━━ Data section ━━
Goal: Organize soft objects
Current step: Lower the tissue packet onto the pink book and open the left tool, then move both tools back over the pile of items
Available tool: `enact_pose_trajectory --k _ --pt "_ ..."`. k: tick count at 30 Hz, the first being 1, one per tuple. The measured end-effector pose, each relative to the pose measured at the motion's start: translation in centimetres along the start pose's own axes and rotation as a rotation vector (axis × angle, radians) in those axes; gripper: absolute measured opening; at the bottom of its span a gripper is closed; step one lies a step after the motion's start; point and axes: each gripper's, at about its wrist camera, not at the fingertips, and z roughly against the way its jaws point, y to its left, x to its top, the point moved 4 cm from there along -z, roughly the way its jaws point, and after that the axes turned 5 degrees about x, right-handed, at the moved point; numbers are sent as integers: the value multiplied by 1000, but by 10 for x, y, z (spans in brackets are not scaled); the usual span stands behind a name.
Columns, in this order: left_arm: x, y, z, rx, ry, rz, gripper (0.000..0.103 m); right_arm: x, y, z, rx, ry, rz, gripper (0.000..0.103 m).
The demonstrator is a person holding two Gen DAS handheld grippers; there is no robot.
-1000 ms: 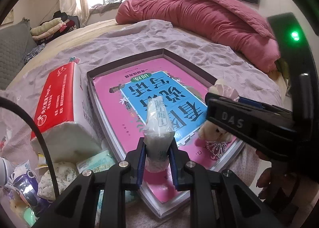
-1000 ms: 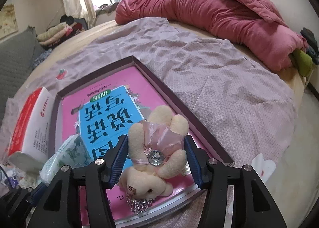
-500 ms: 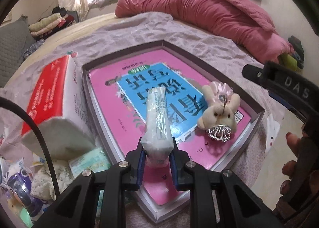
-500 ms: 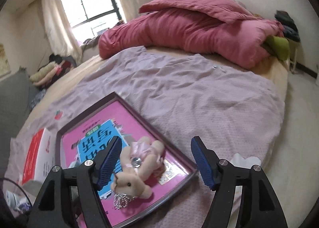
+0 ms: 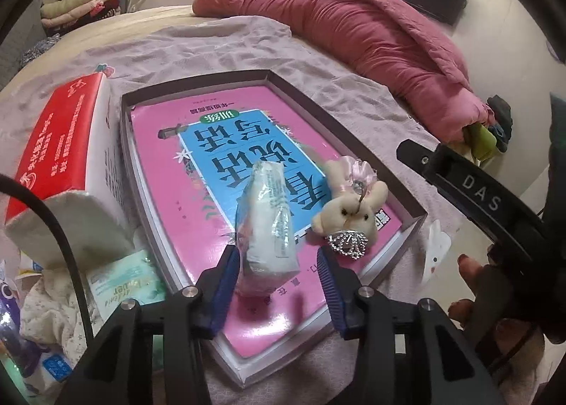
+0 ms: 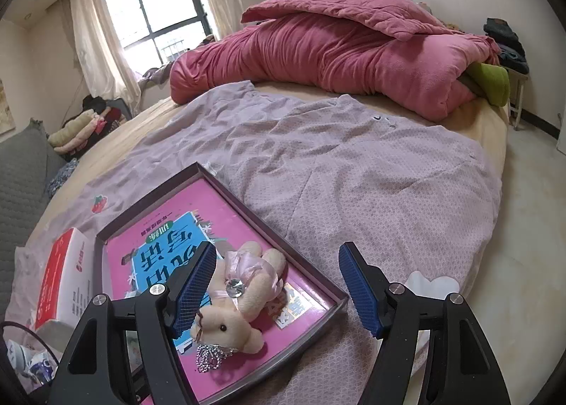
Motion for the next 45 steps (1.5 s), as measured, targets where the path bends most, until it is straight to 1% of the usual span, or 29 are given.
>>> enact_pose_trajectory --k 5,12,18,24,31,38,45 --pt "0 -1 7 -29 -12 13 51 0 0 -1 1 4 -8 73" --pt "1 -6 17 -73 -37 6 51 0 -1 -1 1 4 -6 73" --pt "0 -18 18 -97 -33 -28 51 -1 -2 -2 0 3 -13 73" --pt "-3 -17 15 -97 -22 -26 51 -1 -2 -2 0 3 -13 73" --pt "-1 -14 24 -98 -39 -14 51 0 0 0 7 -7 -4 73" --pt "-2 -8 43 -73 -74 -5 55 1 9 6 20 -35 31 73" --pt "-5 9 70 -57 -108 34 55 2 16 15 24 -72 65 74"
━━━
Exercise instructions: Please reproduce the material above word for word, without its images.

Task result:
Goal: Organize soft objects
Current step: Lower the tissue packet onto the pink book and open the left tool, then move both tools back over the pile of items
Available tool: `enact_pose_trajectory --k _ --pt "_ ..."`. k: tick count at 30 Hz, the first being 1, one per tuple. The measured end-effector pose, each relative to the pose measured at the motion's start: translation in centimetres along the start pose's own axes and rotation as a rotation vector (axis × angle, radians) in those axes; gripper: absolute measured opening; at the bottom of its span a gripper is closed; step one lies a step after the motion's start; point and axes: each gripper's, at about its wrist camera, not at the fingertips, and z roughly against the way its jaws point, y to its left, x to its top, the point moved 4 cm from there along -z, roughly the way its jaws point, and after that the axes turned 5 degrees about x, right-handed, at the moved point; numbers are sent as integers: the value multiplied by 1000, but by 10 for x, y, z (spans in brackets are not scaled); the usual span stands behind a name.
Columns, in this order: left_arm: x, y, z, rx, ry, rz, gripper (0.000..0.103 m); right_arm: x, y, z, rx, ry, rz, gripper (0.000..0.103 m).
The demonstrator is a person holding two Gen DAS handheld grippers; there is no robot.
-1000 ms: 
-1000 ms: 
-500 ms: 
-500 ms: 
+0 ms: 
+0 ms: 
Motion for the next 45 steps (1.5 s), as measured, targets where the path bends most, until it is straight to 1% of the usual span, or 29 are given.
>>> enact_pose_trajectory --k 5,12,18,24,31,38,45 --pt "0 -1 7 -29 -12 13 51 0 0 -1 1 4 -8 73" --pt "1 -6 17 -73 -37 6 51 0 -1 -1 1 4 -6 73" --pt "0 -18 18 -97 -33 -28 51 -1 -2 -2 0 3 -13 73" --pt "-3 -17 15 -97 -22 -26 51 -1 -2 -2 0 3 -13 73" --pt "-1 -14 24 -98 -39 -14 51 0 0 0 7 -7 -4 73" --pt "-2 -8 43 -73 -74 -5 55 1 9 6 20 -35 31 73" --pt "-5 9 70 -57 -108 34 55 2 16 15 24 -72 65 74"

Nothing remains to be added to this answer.